**Task requirements**. Your task is to repeat the entries exactly from their first line through the line with "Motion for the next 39", and to stop there.

[Records from a data collection]
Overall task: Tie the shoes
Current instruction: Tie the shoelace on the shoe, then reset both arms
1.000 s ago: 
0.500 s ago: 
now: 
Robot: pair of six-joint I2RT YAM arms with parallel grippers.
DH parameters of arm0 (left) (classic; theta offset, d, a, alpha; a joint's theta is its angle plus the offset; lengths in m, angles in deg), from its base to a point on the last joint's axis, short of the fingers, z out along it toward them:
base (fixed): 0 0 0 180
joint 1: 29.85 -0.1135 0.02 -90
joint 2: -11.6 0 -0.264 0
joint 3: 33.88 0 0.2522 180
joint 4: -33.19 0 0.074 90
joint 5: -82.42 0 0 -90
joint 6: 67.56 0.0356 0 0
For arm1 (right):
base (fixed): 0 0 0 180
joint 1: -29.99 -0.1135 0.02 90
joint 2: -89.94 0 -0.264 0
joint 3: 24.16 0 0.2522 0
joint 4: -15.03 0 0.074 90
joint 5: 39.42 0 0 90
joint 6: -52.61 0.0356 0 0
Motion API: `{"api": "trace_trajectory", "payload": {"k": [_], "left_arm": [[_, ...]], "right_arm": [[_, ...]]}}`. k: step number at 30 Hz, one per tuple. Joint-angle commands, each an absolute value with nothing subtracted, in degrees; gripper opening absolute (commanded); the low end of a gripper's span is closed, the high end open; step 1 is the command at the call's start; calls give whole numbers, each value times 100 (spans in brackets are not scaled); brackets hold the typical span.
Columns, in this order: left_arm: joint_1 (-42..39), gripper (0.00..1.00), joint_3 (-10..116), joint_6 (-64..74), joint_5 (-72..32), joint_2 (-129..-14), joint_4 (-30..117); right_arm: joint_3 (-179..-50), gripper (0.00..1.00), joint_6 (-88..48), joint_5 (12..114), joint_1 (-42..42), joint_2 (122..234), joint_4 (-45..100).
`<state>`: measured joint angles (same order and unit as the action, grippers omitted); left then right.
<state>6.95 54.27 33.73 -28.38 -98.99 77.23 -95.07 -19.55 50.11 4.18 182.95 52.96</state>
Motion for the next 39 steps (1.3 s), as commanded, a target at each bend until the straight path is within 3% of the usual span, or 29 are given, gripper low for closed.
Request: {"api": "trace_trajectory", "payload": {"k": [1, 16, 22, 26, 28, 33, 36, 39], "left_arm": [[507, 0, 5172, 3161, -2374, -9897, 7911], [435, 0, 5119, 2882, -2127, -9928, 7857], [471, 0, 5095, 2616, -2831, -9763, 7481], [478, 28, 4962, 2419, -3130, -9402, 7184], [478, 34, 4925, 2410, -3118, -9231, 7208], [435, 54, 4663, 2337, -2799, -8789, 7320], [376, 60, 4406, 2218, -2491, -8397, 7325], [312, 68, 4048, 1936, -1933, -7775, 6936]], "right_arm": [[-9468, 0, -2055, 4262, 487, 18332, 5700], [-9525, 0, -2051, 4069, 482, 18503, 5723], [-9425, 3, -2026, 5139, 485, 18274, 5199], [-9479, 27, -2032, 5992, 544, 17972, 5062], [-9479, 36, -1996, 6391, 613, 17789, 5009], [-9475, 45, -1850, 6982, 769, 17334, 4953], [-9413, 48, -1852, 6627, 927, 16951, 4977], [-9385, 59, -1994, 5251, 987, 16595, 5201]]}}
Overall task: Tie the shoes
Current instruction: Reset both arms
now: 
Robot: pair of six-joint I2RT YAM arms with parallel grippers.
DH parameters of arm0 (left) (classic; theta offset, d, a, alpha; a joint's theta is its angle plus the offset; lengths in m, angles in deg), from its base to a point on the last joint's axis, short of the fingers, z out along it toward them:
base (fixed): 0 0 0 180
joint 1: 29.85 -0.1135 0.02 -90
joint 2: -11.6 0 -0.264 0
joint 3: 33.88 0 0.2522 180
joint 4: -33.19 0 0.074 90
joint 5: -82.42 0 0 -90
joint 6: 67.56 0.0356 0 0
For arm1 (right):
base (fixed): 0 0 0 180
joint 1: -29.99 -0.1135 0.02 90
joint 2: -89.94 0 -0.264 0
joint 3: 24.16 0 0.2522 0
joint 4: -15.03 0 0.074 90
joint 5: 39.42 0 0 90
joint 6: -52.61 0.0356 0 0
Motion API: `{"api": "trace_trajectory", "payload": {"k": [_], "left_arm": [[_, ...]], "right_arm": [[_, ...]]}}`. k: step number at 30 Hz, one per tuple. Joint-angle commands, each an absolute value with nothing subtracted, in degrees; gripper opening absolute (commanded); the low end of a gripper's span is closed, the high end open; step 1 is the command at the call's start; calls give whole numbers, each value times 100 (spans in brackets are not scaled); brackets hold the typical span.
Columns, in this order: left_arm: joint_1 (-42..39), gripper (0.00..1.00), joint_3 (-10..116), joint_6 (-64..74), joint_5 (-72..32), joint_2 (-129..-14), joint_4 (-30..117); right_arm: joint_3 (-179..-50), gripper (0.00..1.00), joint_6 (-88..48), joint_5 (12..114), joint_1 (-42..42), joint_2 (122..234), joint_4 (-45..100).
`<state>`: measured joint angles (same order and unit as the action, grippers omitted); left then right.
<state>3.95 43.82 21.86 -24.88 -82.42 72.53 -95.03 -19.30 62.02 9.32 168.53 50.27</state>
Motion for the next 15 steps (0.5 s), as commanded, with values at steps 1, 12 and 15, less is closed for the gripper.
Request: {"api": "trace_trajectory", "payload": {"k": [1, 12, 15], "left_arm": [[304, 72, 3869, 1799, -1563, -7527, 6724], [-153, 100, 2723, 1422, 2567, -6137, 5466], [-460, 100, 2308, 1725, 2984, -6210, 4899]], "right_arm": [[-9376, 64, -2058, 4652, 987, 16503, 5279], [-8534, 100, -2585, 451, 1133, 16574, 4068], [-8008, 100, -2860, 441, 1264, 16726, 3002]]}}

**Task answer**.
Overall task: Tie the shoes
Current instruction: Tie the shoelace on the shoe, then reset both arms
1.000 s ago: 
0.500 s ago: 
now: 
Robot: pair of six-joint I2RT YAM arms with parallel grippers.
DH parameters of arm0 (left) (classic; theta offset, d, a, alpha; a joint's theta is its angle plus the offset; lengths in m, angles in deg), from its base to a point on the last joint's axis, short of the fingers, z out along it toward them:
base (fixed): 0 0 0 180
joint 1: 29.85 -0.1135 0.02 -90
joint 2: -11.6 0 -0.264 0
joint 3: 33.88 0 0.2522 180
joint 4: -33.19 0 0.074 90
joint 5: -82.42 0 0 -90
joint 6: 67.56 0.0356 0 0
For arm1 (right):
base (fixed): 0 0 0 180
joint 1: -29.99 -0.1135 0.02 90
joint 2: -89.94 0 -0.264 0
joint 3: 24.16 0 0.2522 0
joint 4: -15.03 0 0.074 90
joint 5: 39.42 0 0 90
joint 6: -52.61 0.0356 0 0
Motion API: `{"api": "trace_trajectory", "payload": {"k": [_], "left_arm": [[_, ...]], "right_arm": [[_, ...]]}}`. k: step number at 30 Hz, one per tuple. Joint-angle commands, each an absolute value with nothing subtracted, in degrees; gripper opening absolute (commanded); the low end of a gripper's span is closed, the high end open; step 1 is the command at the call's start; calls give whole numbers, each value times 100 (spans in brackets are not scaled); brackets hold the typical span.
Columns, in this order: left_arm: joint_1 (-42..39), gripper (0.00..1.00), joint_3 (-10..116), joint_6 (-64..74), joint_5 (-72..32), joint_2 (-129..-14), joint_4 (-30..117); right_arm: joint_3 (-179..-50), gripper (0.00..1.00), joint_6 (-88..48), joint_5 (12..114), joint_1 (-42..42), joint_2 (122..234), joint_4 (-45..100).
`<state>`: measured joint angles (same order and unit as the action, grippers omitted); left then right.
<state>6.95 54.27 33.73 -28.38 -98.99 77.23 -95.07 -19.55 50.11 4.18 182.95 52.96</state>
Motion for the next 39 steps (1.3 s), as commanded, a target at each bend until the straight path is within 3% of the usual span, or 29 are given, gripper low for closed.

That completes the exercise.